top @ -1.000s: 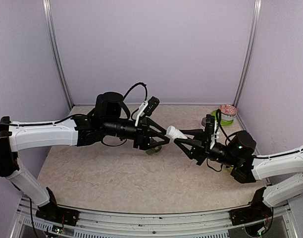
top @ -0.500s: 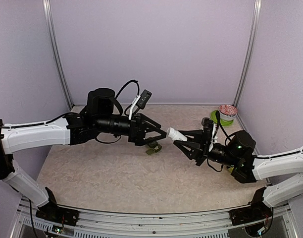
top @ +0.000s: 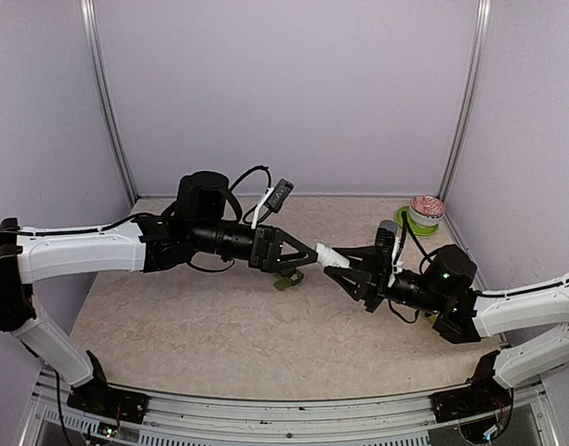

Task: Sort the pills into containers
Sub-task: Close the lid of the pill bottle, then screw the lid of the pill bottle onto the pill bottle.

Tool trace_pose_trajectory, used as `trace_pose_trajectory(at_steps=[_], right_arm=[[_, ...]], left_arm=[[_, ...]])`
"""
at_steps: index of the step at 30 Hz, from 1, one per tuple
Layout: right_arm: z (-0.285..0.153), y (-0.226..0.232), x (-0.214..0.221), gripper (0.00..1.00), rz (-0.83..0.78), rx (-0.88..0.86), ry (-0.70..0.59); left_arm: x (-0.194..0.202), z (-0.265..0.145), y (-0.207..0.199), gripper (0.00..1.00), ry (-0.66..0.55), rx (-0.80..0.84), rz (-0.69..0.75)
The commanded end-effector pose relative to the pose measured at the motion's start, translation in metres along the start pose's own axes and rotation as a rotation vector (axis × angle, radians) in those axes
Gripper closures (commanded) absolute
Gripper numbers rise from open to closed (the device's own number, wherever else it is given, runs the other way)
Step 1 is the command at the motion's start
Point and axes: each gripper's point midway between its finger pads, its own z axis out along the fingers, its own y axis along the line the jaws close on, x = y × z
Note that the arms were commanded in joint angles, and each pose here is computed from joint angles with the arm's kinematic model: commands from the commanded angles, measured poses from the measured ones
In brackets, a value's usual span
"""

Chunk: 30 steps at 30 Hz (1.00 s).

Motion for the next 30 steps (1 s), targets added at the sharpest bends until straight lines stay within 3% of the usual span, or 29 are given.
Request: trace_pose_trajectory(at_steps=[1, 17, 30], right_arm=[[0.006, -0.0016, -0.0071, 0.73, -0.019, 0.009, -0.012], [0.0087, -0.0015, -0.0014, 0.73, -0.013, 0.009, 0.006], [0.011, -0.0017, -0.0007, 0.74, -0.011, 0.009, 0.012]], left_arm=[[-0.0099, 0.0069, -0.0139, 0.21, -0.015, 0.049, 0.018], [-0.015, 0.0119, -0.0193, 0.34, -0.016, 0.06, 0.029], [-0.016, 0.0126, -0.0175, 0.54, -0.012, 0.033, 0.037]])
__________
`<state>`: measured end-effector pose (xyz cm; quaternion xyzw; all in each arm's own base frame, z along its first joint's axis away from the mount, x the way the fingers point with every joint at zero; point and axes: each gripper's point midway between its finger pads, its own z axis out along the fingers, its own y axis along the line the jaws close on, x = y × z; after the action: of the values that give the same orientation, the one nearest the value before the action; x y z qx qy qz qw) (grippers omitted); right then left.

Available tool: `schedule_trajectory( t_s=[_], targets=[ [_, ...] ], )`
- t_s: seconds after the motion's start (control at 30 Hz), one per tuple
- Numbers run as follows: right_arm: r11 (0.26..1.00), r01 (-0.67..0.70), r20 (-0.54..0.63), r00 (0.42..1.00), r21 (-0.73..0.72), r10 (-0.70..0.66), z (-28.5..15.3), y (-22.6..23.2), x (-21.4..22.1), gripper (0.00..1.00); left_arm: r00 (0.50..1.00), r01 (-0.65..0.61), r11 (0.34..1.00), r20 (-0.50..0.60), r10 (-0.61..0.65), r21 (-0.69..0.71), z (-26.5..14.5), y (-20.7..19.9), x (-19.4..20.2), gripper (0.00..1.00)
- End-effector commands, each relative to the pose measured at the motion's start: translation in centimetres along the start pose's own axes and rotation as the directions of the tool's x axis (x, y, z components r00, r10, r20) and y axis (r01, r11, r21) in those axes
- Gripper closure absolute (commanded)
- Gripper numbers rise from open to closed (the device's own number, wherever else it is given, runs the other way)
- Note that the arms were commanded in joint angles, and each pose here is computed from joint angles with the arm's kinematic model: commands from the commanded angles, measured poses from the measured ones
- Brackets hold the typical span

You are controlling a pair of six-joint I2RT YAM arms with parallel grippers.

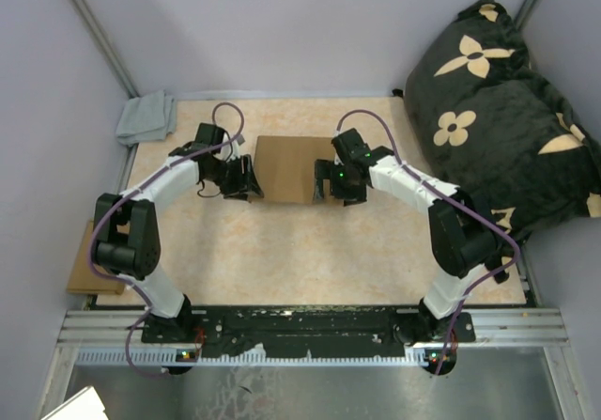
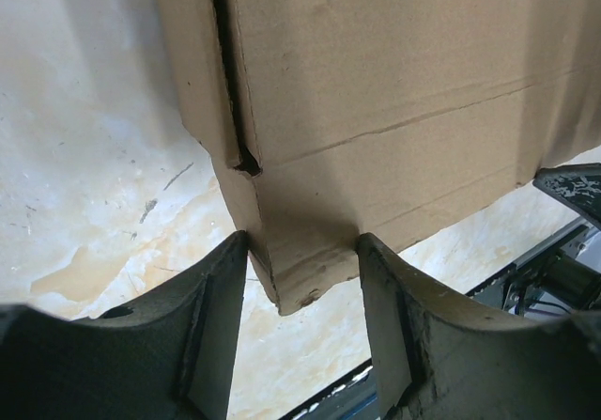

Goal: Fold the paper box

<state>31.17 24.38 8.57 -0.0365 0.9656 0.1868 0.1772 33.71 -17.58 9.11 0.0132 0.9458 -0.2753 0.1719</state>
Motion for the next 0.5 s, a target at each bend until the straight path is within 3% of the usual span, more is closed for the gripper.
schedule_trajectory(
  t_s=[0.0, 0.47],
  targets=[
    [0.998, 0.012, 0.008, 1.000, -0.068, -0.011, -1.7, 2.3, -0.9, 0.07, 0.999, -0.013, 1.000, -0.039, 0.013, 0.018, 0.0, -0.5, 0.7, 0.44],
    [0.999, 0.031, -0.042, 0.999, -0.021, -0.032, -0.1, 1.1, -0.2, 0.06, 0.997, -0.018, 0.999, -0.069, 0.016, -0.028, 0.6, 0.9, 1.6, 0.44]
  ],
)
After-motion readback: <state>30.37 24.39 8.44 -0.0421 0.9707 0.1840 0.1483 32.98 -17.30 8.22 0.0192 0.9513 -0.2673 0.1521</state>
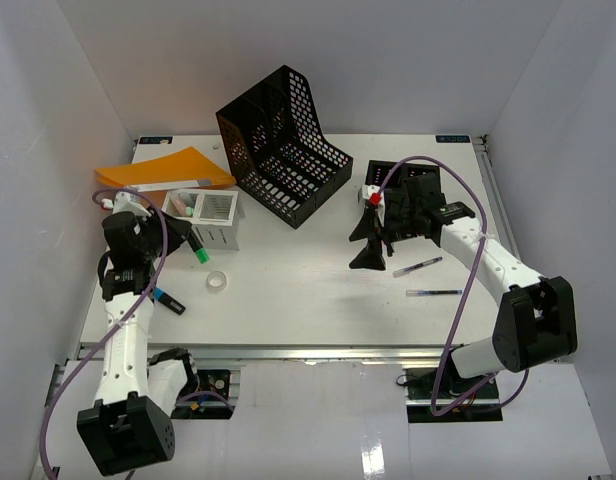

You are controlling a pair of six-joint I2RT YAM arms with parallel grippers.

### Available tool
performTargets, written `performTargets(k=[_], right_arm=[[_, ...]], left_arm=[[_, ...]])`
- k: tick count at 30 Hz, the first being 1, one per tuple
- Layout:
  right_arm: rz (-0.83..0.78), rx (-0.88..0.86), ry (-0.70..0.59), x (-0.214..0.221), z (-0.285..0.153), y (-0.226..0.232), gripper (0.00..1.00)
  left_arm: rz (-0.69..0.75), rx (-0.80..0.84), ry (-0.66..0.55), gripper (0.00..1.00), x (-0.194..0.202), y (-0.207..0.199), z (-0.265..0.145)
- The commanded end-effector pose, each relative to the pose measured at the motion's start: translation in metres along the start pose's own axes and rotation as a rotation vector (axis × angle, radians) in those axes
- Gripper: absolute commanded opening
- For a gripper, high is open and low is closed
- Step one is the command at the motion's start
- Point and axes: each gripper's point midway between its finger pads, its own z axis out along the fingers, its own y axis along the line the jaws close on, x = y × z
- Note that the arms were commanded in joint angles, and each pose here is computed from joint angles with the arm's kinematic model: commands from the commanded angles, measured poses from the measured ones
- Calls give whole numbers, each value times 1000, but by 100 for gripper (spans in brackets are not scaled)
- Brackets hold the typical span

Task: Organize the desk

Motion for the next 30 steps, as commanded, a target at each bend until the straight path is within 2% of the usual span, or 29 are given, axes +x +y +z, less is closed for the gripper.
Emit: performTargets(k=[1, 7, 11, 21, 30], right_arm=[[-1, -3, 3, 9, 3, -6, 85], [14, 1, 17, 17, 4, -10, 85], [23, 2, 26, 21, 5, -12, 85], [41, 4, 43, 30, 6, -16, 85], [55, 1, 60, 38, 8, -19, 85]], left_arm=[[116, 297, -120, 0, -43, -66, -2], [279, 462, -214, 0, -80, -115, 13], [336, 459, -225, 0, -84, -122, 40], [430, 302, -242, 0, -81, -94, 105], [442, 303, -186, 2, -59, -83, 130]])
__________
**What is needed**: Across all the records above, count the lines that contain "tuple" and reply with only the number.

**Response**: 3